Dans un autre message, le chef parle de « puputtes ». Un mot qu’une autre ancienne de chez Drouant, interrogée par Mediapart, se rappelle avoir entendu. Plusieurs ex-collègues de Thomas ont d’ailleurs accepté de témoigner dans le cadre de sa procédure.
« Les femmes subissaient aussi des blagues grivoises », raconte Thomas. Deux ex-salariées du restaurant nous l’ont également raconté. Interrogé par Mediapart, Émile Cotte se défend de « toute accusation de violence ou de discrimination ». Il évoque une « amitié de sept ans » avec Thomas, qui s’est brutalement terminée l’hiver dernier ; il parle de lui comme d’un « très bon pro » et qu’il était, avec lui, « dans l’état d’esprit d’un grand frère ».
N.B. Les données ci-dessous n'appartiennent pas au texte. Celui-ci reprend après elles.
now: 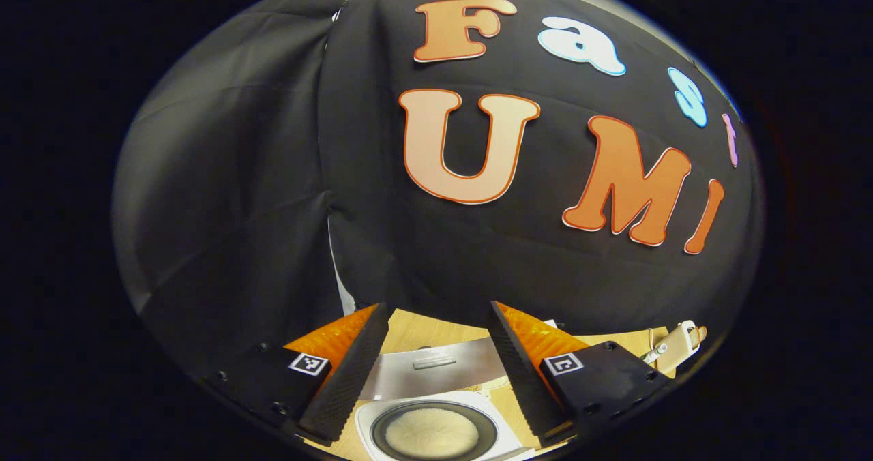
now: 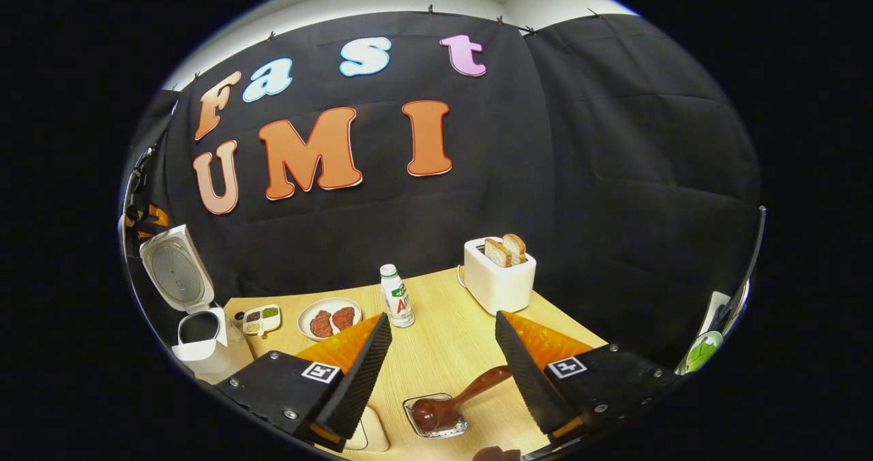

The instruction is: Close the left gripper, press the button to open the rice cooker; take a wooden spoon from the chopstick holder with the right hand, scoop a spoonful of rice and pour it into the rice cooker, then put the wooden spoon back into the chopstick holder.

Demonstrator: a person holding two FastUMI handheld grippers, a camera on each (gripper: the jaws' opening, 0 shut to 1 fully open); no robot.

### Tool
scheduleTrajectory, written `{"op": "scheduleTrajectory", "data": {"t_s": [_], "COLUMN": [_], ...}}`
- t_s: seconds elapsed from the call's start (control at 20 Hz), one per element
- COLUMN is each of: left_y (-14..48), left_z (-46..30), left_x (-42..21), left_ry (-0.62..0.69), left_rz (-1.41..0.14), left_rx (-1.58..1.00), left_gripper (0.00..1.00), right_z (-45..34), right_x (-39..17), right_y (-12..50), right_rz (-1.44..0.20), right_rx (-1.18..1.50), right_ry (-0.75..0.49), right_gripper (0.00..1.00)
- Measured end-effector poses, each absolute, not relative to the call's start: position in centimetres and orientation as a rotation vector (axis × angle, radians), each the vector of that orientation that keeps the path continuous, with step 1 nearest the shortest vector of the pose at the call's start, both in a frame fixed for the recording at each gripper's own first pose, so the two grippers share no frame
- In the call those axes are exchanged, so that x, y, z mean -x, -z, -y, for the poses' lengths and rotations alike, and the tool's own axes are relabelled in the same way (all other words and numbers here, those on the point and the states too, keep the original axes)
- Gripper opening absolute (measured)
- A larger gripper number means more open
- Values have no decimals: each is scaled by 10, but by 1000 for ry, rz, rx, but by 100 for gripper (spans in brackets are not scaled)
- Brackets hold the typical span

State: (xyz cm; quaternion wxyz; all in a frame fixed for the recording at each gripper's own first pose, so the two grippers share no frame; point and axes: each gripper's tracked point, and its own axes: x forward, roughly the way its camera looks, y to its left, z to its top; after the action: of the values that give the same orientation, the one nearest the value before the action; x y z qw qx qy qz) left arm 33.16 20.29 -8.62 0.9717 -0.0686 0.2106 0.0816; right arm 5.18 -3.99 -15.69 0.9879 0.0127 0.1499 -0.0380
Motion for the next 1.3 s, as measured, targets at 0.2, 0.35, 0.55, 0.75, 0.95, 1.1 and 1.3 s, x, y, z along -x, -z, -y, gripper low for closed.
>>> {"op": "scheduleTrajectory", "data": {"t_s": [0.2,0.35,0.55,0.75,0.95,1.1,1.3], "left_y": [90,90,96,113,149,183,227], "left_z": [-202,-194,-181,-159,-133,-121,-108], "left_x": [-323,-308,-280,-244,-205,-176,-150], "left_ry": [-177,-176,-177,-172,-159,-172,-187], "left_rz": [-431,-433,-429,-441,-495,-545,-605], "left_rx": [128,118,119,126,162,193,191], "left_gripper": [99,99,99,99,99,99,99], "right_z": [47,52,59,67,82,93,100], "right_x": [-54,-53,-57,-61,-60,-54,-41], "right_y": [146,142,132,114,85,58,35], "right_rz": [-270,-268,-261,-253,-229,-181,-137], "right_rx": [-49,-41,-32,1,50,83,110], "right_ry": [67,47,18,-21,-42,-54,-84], "right_gripper": [95,95,95,95,95,95,95]}}
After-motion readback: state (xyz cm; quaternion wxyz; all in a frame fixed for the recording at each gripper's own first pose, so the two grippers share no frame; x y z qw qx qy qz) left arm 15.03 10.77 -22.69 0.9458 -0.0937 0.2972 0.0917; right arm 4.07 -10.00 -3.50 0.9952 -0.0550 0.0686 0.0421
Et quand on l’interroge sur les reproches faits par Thomas, et par certains de ses collègues, Émile Cotte indique qu’il est « conscient d’être parfois dur et exigeant », et que les horaires de travail ont pu être « importants ». « C’est un métier parfois difficile et stressant. Mais c’était ma troisième ouverture pour le groupe et jamais je n’ai reçu la moindre plainte », explique-t-il.
Quant aux messages produits par Thomas, il s’agit, d’après lui, « d’échanges privés, grivois, de franche rigolade ». Il envisage simplement avoir pu « peut-être être maladroit ». « Je peux passer pour le rugbyman bourru, je ne sais pas… Mais je n’ai jamais eu de volonté de nuire à quiconque », affirme encore Émile Cotte.
La société Drouant, elle, rapporte que Thomas n’a jamais remonté la moindre alerte avant le premier courrier envoyé par son avocate, et qu’« alors que Émile Cotte a travaillé dans plusieurs de nos établissements, personne n’a jamais rapporté de violences en cuisine ». Quant aux messages figurant au dossier, ils relèvent, selon Drouant, d’une relation d’ordre privé : « Nous, employeurs, ne pouvons nous ingérer dans une relation personnelle », explique la DRH Nathalie Lemoine.
L’audience aux prud’hommes pour Thomas est prévue le 19 janvier prochain.